___ INFORMATION SHOWN

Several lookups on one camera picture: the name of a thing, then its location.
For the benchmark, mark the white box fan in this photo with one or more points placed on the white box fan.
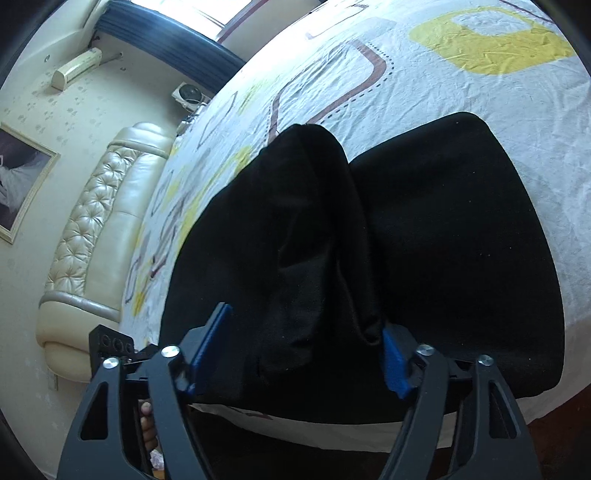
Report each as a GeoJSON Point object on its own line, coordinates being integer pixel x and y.
{"type": "Point", "coordinates": [188, 96]}

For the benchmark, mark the black studded pants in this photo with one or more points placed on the black studded pants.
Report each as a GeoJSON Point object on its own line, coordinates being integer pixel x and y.
{"type": "Point", "coordinates": [438, 230]}

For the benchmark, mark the cream tufted leather headboard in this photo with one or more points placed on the cream tufted leather headboard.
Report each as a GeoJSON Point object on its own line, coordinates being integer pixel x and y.
{"type": "Point", "coordinates": [101, 217]}

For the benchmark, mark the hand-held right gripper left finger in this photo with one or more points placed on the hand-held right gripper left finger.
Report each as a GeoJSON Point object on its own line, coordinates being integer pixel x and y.
{"type": "Point", "coordinates": [210, 341]}

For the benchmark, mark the dark blue curtain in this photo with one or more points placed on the dark blue curtain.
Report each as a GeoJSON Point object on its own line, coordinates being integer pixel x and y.
{"type": "Point", "coordinates": [184, 39]}

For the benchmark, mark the person's left hand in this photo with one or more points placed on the person's left hand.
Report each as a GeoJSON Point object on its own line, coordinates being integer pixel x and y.
{"type": "Point", "coordinates": [147, 424]}

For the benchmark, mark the cream wall air conditioner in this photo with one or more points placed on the cream wall air conditioner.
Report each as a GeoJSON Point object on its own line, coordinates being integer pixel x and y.
{"type": "Point", "coordinates": [76, 69]}

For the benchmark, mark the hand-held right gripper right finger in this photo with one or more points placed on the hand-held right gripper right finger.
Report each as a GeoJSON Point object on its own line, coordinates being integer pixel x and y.
{"type": "Point", "coordinates": [395, 364]}

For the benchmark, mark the framed wall picture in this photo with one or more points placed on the framed wall picture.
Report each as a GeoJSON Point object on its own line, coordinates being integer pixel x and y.
{"type": "Point", "coordinates": [21, 180]}

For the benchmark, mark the bed with patterned sheet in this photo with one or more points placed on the bed with patterned sheet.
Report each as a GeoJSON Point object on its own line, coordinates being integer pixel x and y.
{"type": "Point", "coordinates": [461, 92]}

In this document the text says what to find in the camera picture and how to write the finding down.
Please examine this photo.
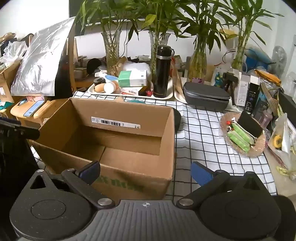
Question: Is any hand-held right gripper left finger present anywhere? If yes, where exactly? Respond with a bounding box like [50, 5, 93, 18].
[24, 161, 115, 210]

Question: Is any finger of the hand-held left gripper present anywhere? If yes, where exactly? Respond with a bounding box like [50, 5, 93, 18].
[0, 119, 40, 141]

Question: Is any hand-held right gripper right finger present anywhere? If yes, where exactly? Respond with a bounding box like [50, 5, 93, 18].
[176, 161, 273, 209]

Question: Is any cardboard box green print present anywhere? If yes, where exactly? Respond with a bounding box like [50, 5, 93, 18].
[30, 97, 177, 202]

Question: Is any wooden chair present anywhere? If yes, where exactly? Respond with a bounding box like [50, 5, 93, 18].
[10, 23, 79, 130]

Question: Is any blue smartphone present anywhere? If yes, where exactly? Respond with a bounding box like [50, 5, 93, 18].
[23, 100, 46, 117]

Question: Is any white black checked tablecloth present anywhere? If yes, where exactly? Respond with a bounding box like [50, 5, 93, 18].
[30, 90, 278, 202]

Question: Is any brown cardboard carton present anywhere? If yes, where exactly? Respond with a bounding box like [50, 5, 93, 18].
[0, 60, 21, 105]

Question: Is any green packet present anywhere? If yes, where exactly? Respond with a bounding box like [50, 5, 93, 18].
[228, 131, 251, 153]
[232, 123, 255, 145]

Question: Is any woven snack basket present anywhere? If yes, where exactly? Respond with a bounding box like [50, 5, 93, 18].
[219, 112, 266, 158]

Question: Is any black cloth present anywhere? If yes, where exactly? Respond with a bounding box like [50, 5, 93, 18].
[54, 56, 70, 100]

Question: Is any black rectangular pouch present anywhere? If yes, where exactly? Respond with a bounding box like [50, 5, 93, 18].
[238, 111, 264, 139]

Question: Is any silver plastic bag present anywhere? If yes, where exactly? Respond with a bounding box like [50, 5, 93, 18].
[10, 17, 77, 96]

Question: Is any grey zip case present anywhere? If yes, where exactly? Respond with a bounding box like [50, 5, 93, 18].
[183, 82, 231, 111]

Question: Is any clear plastic bag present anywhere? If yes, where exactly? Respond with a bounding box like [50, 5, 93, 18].
[2, 42, 27, 63]

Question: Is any yellow green ribbon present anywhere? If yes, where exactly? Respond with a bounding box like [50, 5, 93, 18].
[279, 166, 296, 180]

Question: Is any white jar lid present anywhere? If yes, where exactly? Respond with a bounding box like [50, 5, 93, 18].
[104, 81, 119, 93]

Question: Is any red white flat box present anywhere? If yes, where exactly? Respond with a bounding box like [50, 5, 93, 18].
[120, 87, 143, 96]

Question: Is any black product box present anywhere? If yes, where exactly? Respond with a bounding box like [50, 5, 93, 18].
[245, 82, 260, 114]

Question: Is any white product box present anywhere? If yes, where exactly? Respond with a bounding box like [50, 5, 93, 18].
[236, 71, 251, 107]

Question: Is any black small tripod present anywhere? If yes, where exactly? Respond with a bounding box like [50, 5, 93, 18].
[222, 72, 238, 106]

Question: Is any brown paper bag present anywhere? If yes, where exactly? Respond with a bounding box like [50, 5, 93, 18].
[172, 67, 185, 98]

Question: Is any white spray bottle blue label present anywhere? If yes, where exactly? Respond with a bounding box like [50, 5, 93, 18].
[94, 72, 119, 81]

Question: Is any colourful printed bag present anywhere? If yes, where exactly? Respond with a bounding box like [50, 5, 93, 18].
[212, 66, 228, 87]

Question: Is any clear zip bag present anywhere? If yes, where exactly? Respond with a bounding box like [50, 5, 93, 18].
[268, 113, 296, 169]

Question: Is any striped ribbon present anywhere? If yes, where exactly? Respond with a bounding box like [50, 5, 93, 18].
[260, 82, 281, 116]

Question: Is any green white tissue box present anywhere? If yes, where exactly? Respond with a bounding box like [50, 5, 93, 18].
[118, 70, 148, 87]

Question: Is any black thermos bottle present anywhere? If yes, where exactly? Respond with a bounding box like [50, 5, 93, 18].
[153, 45, 175, 99]

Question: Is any crumpled brown paper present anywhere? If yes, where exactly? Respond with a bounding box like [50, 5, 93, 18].
[111, 57, 127, 76]

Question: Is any glass vase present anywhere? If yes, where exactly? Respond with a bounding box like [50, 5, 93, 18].
[231, 44, 247, 70]
[148, 31, 171, 77]
[101, 30, 122, 75]
[188, 35, 208, 80]

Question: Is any white plastic bag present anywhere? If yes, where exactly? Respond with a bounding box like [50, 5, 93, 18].
[122, 62, 152, 80]

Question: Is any yellow black pouch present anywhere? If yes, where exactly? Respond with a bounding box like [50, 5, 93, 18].
[254, 69, 281, 85]

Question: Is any blue plastic item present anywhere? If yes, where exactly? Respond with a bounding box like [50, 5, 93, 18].
[245, 47, 272, 70]

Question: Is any lucky bamboo plant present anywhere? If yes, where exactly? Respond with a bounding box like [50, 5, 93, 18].
[75, 0, 139, 70]
[183, 0, 234, 77]
[222, 0, 285, 67]
[129, 0, 192, 70]

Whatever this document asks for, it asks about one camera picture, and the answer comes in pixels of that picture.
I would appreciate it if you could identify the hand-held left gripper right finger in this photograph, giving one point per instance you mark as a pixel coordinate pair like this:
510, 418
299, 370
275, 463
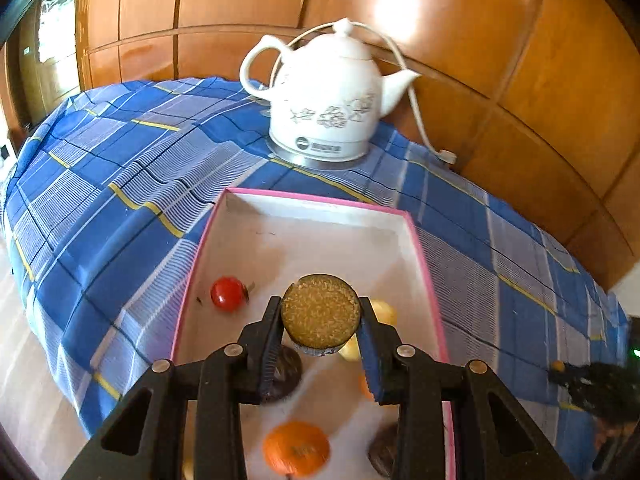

______

### TASK
If a line in the records above contains "cream", copy that line.

### FINAL ANSWER
For the benchmark, mark the cream tufted leather headboard in this photo with one or more points placed on the cream tufted leather headboard.
For the benchmark, mark the cream wall air conditioner in this photo with one or more points placed on the cream wall air conditioner.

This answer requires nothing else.